*EXERCISE PROMPT*: Only one stretch of the data below should be repeated: the lines from the line containing "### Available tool" through the line containing "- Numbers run", inclusive, exactly as they are.

*TASK DATA*:

== Segment start ==

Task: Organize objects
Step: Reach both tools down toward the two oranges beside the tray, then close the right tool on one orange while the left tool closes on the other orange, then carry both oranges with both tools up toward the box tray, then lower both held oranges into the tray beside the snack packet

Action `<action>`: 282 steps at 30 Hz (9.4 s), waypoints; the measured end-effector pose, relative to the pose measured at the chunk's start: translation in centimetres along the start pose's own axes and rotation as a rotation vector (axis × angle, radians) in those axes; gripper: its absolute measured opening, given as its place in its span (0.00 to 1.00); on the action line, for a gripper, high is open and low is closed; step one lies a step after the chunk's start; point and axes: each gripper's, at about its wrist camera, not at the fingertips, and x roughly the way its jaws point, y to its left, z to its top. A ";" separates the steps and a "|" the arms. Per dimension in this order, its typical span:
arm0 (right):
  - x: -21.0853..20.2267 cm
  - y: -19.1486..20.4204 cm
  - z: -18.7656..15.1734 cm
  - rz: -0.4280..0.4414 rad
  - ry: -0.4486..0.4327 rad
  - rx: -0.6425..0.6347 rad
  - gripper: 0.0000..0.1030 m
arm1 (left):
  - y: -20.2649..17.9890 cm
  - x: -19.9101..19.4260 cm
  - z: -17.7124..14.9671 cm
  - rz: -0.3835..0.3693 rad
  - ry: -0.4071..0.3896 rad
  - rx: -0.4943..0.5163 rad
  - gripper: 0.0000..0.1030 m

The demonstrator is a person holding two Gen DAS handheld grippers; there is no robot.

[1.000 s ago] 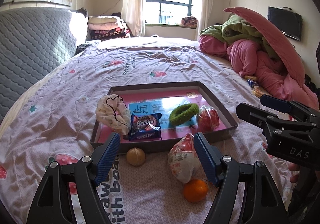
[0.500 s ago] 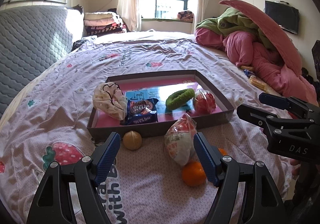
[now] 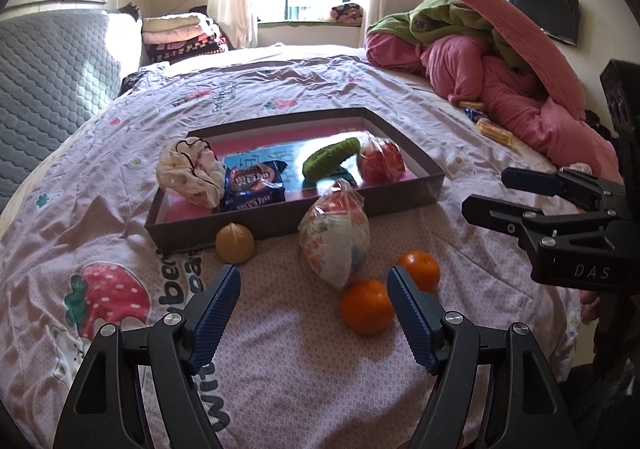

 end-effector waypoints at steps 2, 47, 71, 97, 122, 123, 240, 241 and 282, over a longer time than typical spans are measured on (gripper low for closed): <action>0.0 -0.1 -0.2 0.008 0.006 -0.001 0.74 | -0.2 0.2 -0.4 -0.003 0.009 0.010 0.75; 6.8 3.1 -1.9 0.112 0.277 -0.094 0.64 | -2.7 5.2 -2.5 -0.005 0.118 0.069 0.75; 6.6 2.4 -1.3 0.148 0.253 -0.075 0.36 | -3.5 6.6 -1.3 -0.057 0.149 0.006 0.39; 3.0 -0.1 2.0 0.161 0.056 0.047 0.36 | -2.1 -0.1 1.3 -0.103 -0.020 0.000 0.38; 2.7 2.8 5.0 0.193 -0.043 0.064 0.36 | 2.7 -0.3 4.0 -0.008 -0.066 -0.104 0.38; 2.8 2.9 5.0 0.192 -0.045 0.067 0.36 | 2.9 -0.3 4.1 -0.002 -0.070 -0.107 0.38; 13.0 7.0 6.5 0.140 0.122 -0.013 0.36 | 10.9 10.2 6.1 0.154 0.071 -0.202 0.38; 13.1 6.9 6.5 0.136 0.125 -0.014 0.36 | 10.9 10.2 6.1 0.153 0.072 -0.203 0.38; 15.4 5.9 6.4 0.072 0.150 0.052 0.37 | 11.4 12.5 5.9 0.169 0.099 -0.225 0.38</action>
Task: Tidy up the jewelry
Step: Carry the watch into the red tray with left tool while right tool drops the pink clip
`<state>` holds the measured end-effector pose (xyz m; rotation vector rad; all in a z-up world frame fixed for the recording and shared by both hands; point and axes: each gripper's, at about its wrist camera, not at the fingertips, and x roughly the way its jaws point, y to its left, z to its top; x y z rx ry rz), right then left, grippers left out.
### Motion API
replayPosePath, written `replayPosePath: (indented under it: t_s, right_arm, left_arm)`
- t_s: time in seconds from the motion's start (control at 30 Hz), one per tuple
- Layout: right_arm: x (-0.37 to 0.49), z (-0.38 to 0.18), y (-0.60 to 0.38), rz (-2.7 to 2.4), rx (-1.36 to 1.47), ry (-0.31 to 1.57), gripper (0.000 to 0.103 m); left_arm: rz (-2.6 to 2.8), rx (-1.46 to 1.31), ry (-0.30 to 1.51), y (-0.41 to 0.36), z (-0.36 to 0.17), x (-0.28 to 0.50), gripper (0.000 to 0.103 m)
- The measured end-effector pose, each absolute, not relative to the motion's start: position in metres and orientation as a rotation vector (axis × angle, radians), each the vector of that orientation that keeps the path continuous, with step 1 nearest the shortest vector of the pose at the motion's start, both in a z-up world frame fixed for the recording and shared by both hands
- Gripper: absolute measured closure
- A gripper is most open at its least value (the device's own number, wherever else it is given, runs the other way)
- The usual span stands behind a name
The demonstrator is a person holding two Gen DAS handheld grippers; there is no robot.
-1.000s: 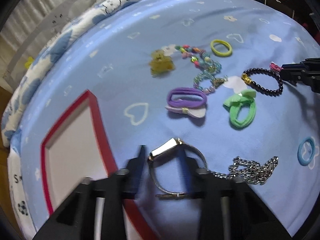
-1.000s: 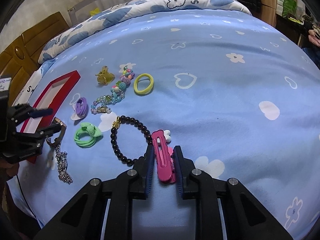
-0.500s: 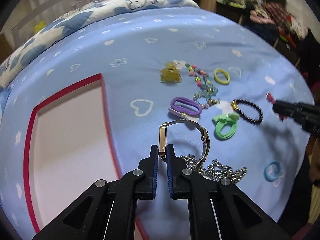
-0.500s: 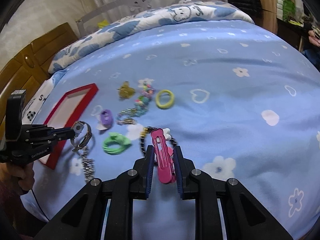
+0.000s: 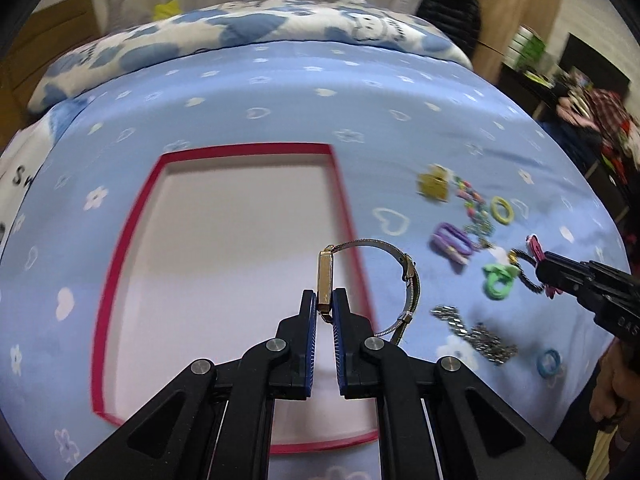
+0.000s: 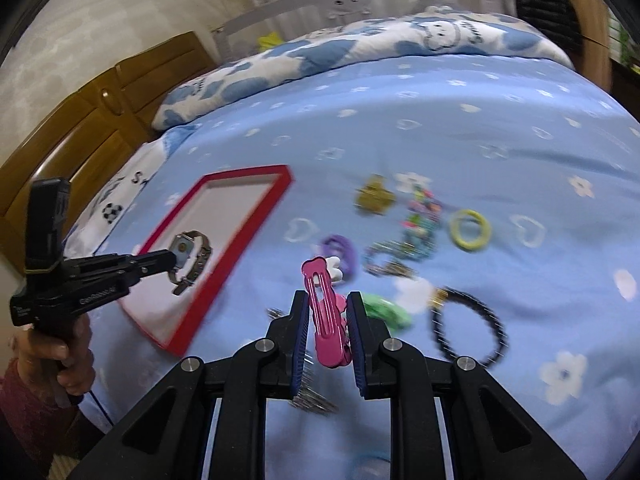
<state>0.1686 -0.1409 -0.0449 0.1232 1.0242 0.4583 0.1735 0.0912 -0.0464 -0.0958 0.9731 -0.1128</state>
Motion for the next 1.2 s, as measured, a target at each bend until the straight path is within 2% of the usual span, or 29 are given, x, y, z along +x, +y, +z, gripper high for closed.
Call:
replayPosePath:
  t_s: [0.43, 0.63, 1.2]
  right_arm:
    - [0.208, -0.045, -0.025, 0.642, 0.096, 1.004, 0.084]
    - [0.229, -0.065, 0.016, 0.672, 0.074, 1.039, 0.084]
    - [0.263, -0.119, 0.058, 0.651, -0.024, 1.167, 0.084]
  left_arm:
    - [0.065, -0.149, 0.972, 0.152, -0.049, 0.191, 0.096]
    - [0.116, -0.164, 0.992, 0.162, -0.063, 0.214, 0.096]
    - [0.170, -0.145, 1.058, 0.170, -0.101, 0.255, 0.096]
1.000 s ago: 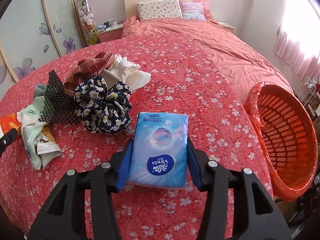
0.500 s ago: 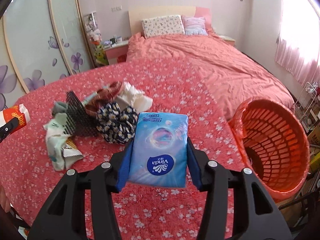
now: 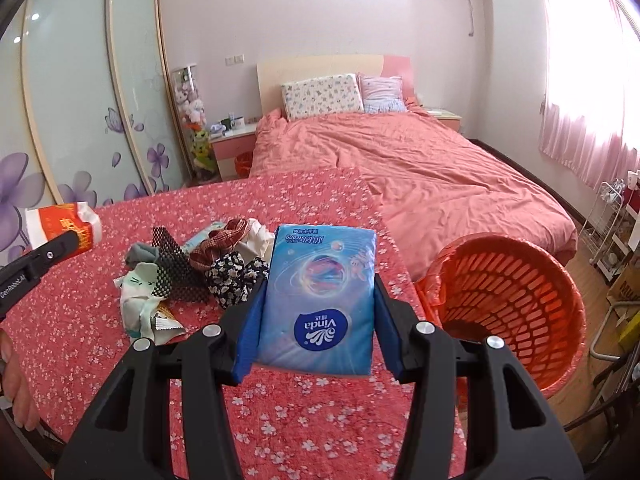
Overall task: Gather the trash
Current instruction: 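Carry the tissue pack and paper cup to the basket and release both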
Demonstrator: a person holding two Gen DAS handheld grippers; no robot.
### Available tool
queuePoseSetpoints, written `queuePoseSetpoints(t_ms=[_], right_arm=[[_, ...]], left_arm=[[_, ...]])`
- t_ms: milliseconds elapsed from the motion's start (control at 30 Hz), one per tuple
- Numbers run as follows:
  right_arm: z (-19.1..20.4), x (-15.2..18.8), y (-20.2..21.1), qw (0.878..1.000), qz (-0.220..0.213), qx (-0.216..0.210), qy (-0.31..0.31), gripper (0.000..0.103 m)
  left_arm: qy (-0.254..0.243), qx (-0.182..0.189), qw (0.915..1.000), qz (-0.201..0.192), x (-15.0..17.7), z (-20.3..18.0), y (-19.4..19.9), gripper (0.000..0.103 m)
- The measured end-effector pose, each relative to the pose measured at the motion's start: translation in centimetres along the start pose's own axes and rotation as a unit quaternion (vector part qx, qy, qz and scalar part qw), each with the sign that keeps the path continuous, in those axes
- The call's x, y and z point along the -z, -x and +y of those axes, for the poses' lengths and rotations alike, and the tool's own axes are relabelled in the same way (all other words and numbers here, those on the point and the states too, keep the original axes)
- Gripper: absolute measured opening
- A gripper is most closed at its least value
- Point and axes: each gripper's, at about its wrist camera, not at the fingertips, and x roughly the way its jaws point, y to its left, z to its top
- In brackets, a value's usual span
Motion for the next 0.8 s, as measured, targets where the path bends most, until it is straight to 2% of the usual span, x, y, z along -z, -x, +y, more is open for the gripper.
queuePoseSetpoints(t_ms=[433, 800], right_arm=[[-3.5, 0.3, 2.2, 0.999, -0.023, 0.019, -0.022, 0.051], [-9.6, 1.2, 2.3, 0.996, -0.023, 0.056, -0.068, 0.051]], left_arm=[[-0.041, 0.048, 0.998, -0.003, -0.7, -7.0, -0.4, 0.006], [-0.077, 0.109, 0.9909, 0.017, 0.8, -15.2, -2.6, 0.006]])
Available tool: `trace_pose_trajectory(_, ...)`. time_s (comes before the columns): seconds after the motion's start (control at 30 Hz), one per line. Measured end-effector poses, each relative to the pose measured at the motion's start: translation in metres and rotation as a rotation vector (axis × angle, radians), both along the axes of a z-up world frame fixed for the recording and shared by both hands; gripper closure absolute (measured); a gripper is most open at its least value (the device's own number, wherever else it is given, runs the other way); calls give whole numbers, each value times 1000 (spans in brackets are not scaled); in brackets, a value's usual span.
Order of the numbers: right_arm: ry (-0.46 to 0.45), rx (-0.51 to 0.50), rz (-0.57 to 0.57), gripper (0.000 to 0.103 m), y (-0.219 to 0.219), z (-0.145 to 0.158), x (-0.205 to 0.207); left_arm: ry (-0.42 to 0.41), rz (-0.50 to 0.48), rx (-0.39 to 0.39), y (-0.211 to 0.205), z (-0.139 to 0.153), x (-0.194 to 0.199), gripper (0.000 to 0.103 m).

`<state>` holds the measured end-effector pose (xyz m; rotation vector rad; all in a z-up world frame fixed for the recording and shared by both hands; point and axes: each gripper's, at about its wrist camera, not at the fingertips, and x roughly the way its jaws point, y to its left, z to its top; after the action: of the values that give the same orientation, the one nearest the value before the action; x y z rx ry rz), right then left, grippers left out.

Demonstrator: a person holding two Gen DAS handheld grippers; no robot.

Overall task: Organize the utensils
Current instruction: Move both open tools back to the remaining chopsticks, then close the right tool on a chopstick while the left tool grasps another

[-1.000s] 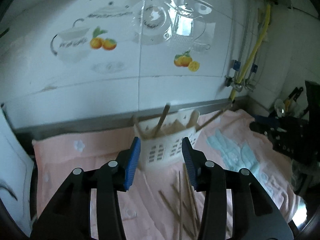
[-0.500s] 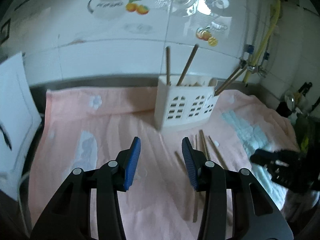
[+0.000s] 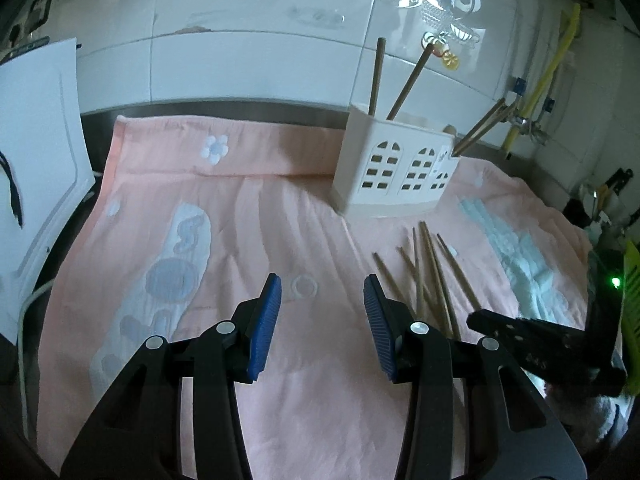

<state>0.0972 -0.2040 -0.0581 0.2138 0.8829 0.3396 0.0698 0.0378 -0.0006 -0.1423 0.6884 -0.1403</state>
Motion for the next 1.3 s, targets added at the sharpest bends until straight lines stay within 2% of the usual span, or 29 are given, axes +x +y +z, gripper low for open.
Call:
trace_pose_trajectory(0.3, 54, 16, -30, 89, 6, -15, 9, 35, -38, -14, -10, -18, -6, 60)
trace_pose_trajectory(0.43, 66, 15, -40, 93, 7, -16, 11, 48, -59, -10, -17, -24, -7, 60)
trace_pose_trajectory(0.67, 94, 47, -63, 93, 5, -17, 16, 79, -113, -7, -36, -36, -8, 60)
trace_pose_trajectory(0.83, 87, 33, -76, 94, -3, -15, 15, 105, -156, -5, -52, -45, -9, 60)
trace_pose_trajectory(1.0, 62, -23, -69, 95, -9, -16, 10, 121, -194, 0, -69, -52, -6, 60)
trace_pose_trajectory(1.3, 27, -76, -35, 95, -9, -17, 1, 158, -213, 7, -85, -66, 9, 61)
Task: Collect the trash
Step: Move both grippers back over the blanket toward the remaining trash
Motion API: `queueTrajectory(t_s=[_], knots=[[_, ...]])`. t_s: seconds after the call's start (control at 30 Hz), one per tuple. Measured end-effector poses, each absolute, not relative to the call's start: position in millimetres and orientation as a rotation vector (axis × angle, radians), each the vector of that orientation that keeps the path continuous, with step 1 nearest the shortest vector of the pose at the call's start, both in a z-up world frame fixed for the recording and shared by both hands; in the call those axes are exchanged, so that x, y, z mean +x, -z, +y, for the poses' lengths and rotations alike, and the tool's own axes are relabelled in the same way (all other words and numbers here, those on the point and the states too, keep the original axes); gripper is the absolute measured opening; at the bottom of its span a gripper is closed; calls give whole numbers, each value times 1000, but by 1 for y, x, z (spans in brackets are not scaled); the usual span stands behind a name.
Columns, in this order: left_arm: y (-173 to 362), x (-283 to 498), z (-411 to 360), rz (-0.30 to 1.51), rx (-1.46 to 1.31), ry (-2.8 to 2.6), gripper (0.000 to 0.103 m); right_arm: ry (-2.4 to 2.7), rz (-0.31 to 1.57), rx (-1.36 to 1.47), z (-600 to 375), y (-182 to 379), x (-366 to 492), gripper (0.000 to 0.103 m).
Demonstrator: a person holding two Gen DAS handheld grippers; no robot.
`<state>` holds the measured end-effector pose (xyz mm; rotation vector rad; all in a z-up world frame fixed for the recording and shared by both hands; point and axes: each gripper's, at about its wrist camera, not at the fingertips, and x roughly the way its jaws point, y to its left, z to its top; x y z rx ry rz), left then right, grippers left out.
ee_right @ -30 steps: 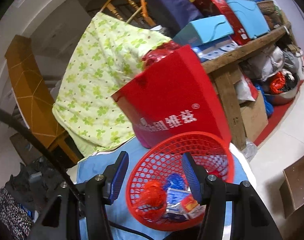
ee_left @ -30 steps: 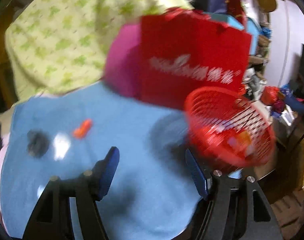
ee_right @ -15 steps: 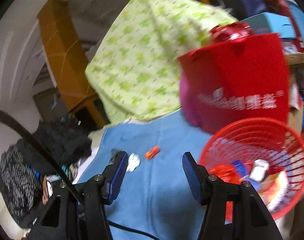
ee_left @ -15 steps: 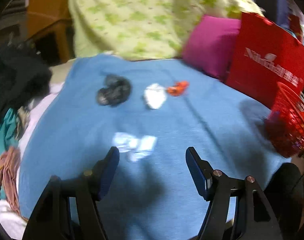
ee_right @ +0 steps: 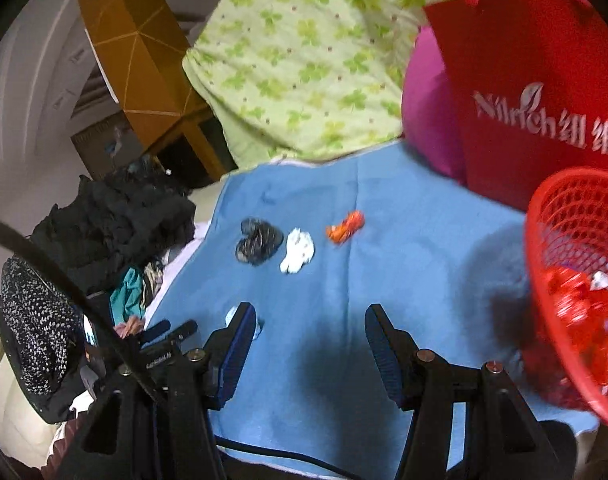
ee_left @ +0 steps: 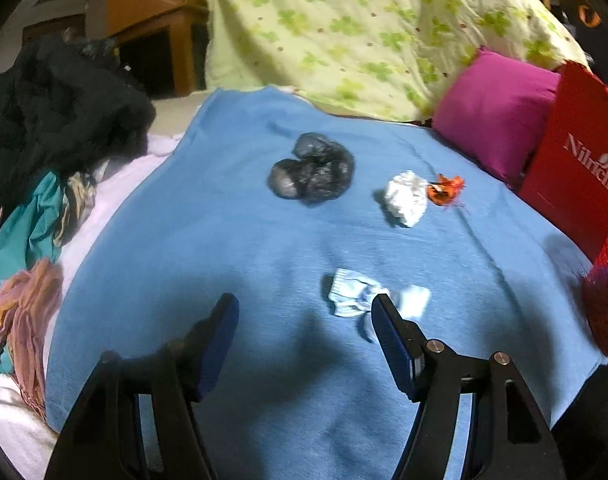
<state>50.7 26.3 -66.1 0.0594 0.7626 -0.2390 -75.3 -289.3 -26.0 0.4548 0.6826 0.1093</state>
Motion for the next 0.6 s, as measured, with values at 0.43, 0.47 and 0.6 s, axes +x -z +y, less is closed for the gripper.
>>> queueTrajectory(t_s=[0.43,0.47,0.6], knots=[[72,112,75,813,-27,84,69,-363,881,368,-198,88,21,61],[73,118,79,818,-32,73,69,-374,884,354,-192,93,32,61],[76,137,93,832,-44,43,69,-376,930,314,-174,119,71,61]])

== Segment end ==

*EXPECTED ANSWER*:
### Available tool
queuePoseSetpoints, written `queuePoseSetpoints(t_ms=[_], right_arm=[[_, ...]], left_arm=[[_, ...]])`
- t_ms: milliseconds elapsed from the motion's start (control at 30 Hz), one per tuple
- Numbers run as follows:

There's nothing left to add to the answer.